* What the task asks *
In the material below, find each line that contains the word "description" and copy it.

* Source material *
=======

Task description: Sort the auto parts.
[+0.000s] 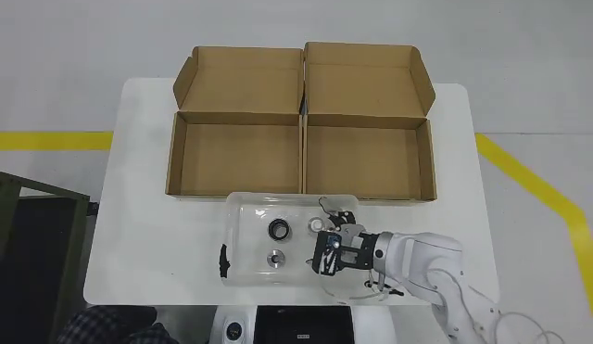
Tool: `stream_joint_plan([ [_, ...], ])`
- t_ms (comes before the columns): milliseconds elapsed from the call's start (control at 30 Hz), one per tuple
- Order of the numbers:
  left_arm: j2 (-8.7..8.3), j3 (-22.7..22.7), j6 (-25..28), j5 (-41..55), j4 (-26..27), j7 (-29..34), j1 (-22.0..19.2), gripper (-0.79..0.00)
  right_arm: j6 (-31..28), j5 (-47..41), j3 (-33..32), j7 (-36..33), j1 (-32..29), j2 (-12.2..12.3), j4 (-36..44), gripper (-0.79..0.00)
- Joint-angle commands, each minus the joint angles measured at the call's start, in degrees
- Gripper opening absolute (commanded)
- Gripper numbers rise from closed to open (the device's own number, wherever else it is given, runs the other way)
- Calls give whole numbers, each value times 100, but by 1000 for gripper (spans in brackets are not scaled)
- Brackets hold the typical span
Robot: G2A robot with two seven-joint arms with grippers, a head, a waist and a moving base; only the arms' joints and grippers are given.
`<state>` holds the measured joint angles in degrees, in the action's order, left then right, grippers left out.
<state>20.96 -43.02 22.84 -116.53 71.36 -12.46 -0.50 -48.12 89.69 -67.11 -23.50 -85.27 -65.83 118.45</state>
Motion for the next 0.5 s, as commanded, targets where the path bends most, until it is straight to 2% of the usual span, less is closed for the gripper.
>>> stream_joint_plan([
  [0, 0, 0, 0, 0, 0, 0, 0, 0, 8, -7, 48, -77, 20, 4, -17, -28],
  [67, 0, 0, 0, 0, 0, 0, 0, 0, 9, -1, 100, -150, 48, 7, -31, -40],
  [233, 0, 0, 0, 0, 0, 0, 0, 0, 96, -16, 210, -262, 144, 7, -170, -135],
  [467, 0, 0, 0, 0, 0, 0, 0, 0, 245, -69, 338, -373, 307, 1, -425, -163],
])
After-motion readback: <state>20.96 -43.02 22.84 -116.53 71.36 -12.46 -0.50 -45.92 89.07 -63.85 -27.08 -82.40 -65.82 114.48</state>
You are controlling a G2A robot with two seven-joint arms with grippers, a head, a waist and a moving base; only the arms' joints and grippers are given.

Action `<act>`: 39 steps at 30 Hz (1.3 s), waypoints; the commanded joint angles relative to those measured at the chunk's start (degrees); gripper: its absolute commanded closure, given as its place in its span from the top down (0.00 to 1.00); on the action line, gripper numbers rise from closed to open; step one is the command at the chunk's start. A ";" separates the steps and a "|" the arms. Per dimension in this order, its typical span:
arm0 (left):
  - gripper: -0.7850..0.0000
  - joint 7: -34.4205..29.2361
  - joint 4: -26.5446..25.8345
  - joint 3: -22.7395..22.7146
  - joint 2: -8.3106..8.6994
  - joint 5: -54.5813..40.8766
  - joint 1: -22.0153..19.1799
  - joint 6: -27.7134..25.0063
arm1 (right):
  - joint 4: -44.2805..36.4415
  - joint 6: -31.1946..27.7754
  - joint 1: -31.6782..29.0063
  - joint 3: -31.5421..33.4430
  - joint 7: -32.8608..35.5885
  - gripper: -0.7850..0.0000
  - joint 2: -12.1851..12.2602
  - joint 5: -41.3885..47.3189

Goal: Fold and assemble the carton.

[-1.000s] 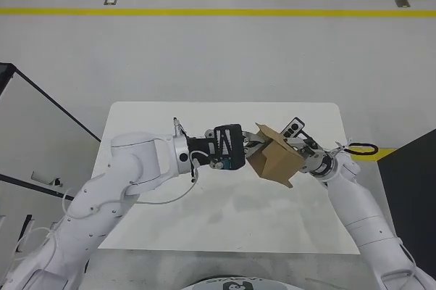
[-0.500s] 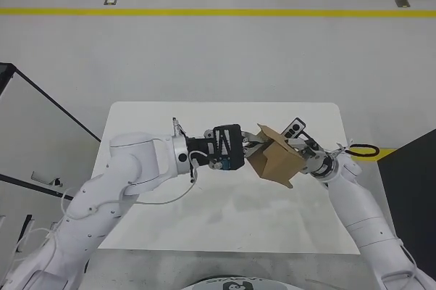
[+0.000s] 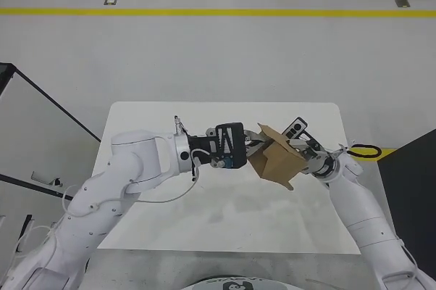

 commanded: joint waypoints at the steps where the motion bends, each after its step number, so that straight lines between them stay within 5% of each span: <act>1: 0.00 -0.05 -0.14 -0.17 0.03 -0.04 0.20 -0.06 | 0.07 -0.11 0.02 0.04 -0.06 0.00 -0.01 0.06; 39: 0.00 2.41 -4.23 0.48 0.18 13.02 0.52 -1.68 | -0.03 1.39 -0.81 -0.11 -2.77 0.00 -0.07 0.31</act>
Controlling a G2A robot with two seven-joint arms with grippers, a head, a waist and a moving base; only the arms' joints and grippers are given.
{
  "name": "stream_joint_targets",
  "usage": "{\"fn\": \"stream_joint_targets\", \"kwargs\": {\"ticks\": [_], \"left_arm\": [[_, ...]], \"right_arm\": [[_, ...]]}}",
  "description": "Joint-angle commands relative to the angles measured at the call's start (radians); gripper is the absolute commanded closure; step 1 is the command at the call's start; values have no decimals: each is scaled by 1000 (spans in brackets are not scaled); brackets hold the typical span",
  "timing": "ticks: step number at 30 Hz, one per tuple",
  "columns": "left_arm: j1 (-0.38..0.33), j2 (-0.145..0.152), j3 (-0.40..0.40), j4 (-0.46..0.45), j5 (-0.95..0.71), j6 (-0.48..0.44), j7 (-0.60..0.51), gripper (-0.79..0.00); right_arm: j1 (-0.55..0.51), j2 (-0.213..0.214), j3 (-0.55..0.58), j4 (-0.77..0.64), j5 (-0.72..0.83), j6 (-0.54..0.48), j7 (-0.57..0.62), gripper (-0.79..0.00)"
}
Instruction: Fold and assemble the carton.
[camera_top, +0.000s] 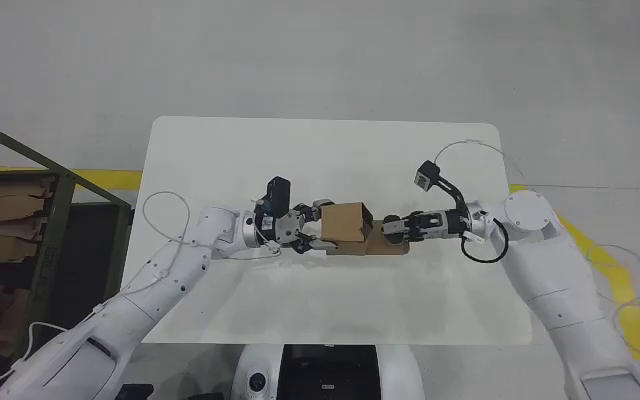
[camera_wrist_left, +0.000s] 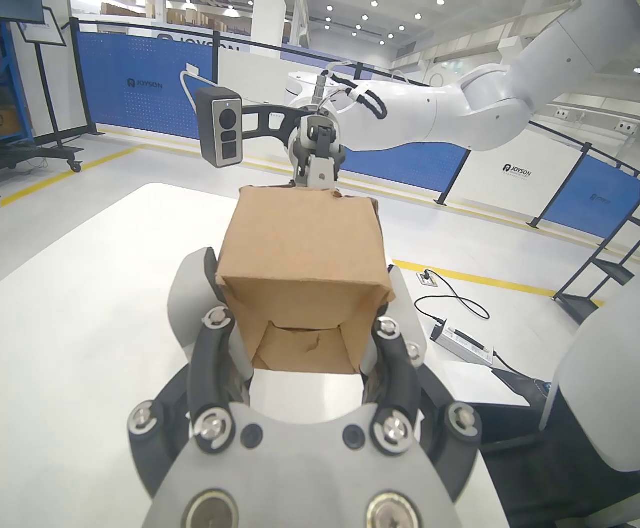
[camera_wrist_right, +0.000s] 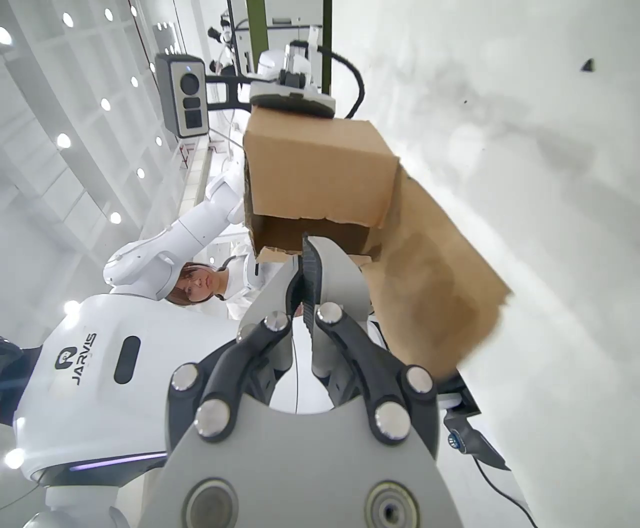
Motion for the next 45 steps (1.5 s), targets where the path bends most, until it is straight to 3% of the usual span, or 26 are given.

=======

* Result *
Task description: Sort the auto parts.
  "description": "Joint-angle commands relative to the angles measured at the call's start (radians); gripper is the absolute commanded closure; step 1 is the command at the call's start; values have no decimals: each is scaled by 1000 (spans in brackets are not scaled); brackets hold the typical span",

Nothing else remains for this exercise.